* WHAT IS REQUIRED *
Beneath this line are the data; copy exactly the part of them that opens with the line containing "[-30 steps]" and closes with the line containing "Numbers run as", and only that part.

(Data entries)
======

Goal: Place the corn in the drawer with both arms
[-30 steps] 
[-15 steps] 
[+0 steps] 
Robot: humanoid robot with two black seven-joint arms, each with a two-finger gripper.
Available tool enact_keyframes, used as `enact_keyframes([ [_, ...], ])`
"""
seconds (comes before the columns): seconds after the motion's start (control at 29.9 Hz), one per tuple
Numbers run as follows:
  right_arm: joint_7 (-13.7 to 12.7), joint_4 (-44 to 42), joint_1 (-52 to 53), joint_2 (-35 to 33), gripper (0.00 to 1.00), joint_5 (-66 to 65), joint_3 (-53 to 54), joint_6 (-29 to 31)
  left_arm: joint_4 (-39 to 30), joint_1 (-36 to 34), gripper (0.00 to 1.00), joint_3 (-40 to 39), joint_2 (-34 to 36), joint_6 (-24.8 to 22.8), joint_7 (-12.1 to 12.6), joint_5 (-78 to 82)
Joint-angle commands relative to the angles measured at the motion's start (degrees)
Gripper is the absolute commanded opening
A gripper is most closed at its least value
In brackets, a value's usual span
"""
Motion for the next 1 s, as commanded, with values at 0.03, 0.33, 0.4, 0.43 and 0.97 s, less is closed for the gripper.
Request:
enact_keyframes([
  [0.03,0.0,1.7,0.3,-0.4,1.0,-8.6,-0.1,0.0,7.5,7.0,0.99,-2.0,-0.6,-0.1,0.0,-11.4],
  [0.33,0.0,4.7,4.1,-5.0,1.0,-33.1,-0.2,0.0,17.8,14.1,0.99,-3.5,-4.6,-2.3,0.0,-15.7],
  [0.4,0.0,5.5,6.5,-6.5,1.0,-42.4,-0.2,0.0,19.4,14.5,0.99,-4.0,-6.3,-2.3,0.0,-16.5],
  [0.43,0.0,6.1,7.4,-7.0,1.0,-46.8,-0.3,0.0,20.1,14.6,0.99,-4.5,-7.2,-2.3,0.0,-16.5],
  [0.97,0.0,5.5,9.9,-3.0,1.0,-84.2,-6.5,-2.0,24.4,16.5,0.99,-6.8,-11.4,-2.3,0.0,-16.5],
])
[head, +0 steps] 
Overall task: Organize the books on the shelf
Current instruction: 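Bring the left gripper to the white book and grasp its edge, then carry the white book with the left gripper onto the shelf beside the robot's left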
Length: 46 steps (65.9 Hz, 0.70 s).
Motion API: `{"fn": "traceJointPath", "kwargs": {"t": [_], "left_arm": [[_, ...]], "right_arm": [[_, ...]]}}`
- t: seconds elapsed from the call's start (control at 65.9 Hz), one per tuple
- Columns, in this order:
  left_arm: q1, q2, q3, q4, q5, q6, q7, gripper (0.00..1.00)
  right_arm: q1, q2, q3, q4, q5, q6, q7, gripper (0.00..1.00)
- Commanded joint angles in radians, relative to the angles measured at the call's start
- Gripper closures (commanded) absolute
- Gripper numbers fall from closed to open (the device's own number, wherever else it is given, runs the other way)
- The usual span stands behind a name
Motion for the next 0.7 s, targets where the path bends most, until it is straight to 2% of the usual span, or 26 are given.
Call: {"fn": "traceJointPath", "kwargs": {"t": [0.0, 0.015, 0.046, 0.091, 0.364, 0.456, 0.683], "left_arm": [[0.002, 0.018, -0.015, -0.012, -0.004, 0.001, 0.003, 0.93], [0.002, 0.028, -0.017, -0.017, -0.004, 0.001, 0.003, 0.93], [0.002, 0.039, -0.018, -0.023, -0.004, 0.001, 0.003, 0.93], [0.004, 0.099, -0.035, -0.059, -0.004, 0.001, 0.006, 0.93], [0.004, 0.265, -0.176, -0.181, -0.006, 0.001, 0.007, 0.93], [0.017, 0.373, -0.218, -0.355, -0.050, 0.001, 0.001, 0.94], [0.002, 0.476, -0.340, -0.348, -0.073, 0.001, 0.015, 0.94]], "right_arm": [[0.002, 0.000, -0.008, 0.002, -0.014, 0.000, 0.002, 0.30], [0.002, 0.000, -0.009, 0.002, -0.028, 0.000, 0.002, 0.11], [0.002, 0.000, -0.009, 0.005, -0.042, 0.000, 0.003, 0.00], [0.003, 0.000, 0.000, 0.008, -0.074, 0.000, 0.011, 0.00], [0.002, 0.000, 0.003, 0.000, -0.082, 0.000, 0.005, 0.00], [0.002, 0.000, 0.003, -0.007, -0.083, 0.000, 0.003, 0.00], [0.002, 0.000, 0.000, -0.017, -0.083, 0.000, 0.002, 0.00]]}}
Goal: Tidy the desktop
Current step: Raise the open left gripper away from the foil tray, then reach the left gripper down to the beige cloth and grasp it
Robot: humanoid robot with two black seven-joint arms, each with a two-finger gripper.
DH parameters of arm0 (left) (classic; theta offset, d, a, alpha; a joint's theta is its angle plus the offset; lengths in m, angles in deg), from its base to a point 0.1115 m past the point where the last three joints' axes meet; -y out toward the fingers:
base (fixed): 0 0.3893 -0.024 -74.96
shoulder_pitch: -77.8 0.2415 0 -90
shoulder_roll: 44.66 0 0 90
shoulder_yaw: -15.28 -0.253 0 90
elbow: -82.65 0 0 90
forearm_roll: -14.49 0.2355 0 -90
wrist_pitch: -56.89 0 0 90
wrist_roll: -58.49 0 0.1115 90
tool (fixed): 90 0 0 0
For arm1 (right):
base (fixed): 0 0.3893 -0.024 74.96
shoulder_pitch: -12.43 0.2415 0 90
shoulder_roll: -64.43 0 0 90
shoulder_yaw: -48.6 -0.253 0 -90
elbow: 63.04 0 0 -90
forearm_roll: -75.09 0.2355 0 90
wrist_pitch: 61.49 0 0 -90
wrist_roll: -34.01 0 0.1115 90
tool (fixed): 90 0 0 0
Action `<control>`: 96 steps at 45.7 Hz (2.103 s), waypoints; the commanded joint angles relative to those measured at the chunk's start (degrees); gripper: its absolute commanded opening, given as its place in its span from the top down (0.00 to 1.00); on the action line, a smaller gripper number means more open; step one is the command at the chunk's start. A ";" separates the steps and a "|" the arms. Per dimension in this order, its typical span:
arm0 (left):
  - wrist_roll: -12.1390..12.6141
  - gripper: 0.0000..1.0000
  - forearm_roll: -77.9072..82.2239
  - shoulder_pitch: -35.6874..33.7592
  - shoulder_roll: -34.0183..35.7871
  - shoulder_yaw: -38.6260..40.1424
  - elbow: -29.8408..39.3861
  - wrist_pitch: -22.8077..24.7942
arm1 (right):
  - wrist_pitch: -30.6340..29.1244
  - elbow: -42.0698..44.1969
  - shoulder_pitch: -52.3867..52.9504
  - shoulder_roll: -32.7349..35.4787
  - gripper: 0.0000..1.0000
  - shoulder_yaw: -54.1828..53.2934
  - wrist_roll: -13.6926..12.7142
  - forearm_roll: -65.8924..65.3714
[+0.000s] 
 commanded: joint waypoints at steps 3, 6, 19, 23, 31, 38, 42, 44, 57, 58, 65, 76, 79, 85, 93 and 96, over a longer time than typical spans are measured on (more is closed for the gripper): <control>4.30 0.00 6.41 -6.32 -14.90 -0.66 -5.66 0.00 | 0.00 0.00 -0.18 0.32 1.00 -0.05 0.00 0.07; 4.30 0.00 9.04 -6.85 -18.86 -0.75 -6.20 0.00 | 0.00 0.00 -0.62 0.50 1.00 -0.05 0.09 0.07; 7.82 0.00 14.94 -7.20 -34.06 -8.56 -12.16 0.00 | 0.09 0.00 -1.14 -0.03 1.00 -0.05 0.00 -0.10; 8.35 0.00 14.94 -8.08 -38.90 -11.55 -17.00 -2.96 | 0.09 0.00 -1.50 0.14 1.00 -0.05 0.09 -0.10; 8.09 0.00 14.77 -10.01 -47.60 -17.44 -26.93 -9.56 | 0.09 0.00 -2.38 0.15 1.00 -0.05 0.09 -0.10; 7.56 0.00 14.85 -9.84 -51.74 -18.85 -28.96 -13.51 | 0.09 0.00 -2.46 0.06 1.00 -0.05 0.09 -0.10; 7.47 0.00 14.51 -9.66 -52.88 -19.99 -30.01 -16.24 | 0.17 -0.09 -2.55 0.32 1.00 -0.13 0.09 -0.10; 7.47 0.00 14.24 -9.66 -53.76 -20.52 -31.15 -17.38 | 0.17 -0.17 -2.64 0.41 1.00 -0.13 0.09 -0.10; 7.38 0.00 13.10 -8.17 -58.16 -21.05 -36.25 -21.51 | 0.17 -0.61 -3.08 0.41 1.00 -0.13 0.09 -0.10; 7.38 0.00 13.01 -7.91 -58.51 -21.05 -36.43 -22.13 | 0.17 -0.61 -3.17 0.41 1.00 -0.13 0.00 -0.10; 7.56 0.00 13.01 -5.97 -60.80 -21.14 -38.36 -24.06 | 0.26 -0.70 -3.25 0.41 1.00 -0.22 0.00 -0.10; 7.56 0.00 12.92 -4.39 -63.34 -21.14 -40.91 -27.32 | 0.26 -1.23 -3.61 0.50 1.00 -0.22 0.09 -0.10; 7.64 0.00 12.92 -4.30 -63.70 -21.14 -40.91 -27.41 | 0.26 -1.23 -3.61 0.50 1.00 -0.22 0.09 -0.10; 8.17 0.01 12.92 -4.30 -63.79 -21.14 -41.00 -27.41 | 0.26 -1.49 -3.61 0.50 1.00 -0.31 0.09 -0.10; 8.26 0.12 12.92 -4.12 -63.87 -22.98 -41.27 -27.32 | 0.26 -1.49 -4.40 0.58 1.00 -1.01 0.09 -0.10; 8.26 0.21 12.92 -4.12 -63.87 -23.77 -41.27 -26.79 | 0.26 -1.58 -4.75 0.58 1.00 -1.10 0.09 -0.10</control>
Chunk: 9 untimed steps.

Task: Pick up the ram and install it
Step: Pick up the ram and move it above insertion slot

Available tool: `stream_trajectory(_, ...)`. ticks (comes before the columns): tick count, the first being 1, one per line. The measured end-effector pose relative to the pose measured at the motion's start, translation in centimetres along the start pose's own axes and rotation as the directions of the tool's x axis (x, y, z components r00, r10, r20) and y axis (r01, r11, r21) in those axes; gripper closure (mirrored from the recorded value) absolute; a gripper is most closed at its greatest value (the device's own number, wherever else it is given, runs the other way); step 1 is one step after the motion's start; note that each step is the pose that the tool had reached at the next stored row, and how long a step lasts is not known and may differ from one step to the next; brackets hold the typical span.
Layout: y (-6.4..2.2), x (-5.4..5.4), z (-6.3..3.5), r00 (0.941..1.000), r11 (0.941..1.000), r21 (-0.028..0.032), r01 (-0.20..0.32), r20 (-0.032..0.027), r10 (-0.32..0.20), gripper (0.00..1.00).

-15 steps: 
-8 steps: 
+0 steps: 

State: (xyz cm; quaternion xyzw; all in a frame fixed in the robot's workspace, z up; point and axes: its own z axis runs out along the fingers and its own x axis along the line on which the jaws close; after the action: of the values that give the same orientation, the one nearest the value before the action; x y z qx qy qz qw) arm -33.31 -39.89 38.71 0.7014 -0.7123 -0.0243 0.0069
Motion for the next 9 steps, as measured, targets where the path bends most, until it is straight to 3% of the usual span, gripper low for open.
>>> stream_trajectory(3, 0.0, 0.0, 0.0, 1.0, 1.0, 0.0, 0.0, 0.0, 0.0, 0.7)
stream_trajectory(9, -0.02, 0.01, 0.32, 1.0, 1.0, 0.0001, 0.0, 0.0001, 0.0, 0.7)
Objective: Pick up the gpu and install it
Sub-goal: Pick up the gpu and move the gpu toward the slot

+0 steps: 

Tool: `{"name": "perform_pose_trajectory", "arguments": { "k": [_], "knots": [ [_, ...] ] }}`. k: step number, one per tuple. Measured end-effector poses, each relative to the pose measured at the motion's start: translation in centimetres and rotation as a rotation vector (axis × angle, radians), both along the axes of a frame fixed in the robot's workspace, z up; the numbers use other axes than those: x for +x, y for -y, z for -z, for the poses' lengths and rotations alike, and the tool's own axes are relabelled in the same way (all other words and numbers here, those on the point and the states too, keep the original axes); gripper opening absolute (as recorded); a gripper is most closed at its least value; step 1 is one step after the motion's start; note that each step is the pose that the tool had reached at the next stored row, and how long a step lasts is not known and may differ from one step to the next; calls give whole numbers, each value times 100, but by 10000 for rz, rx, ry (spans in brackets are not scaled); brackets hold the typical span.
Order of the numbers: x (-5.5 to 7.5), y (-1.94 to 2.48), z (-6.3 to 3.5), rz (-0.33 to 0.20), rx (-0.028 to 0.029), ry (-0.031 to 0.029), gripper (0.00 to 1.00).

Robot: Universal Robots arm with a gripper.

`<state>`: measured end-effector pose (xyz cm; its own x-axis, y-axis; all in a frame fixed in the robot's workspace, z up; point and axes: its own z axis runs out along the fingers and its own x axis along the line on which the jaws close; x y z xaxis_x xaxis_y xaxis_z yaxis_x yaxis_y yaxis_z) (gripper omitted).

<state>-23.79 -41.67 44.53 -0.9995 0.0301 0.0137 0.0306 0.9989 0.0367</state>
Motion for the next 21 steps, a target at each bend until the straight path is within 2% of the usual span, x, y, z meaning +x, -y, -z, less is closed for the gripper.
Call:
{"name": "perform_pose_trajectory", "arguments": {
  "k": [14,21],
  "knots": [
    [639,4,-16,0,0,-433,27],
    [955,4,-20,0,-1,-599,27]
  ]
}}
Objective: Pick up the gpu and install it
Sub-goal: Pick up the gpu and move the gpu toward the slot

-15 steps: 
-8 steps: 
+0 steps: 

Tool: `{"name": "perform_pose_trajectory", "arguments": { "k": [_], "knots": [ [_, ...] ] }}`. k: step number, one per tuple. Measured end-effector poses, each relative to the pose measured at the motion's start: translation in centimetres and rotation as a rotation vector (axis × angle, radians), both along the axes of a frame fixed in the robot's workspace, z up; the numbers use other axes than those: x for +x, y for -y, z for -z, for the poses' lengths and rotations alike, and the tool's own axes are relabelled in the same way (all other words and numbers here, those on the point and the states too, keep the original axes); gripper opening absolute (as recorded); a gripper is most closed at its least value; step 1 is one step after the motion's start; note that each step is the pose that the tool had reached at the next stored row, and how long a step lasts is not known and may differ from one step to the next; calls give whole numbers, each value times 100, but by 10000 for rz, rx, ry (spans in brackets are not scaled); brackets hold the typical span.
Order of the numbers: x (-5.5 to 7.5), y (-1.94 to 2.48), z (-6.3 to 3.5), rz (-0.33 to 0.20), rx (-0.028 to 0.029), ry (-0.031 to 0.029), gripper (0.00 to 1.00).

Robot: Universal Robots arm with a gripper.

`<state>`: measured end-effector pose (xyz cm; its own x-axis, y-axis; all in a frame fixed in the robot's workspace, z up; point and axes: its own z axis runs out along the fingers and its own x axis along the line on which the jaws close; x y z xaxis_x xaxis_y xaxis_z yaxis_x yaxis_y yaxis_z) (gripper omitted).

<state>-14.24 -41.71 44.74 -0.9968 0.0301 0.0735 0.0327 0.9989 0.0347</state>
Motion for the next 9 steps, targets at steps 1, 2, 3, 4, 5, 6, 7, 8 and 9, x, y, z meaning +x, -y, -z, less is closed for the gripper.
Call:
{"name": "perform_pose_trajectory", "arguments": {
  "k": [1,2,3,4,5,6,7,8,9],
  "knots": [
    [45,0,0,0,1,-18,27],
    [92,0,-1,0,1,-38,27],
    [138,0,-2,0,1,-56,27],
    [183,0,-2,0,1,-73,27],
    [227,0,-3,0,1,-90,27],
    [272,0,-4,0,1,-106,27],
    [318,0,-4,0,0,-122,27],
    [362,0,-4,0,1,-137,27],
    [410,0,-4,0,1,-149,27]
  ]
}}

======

* REPLY TO THE TASK *
[-30 steps] 
[-15 steps] 
[+0 steps] 
Robot: humanoid robot with two black seven-joint arms, each with a two-finger gripper.
Available tool enact_keyframes, used as `enact_keyframes([ [_, ...], ])`
"""
seconds (comes before the columns): seconds after the motion's start (control at 29.9 Hz), one per tuple
Numbers run as follows:

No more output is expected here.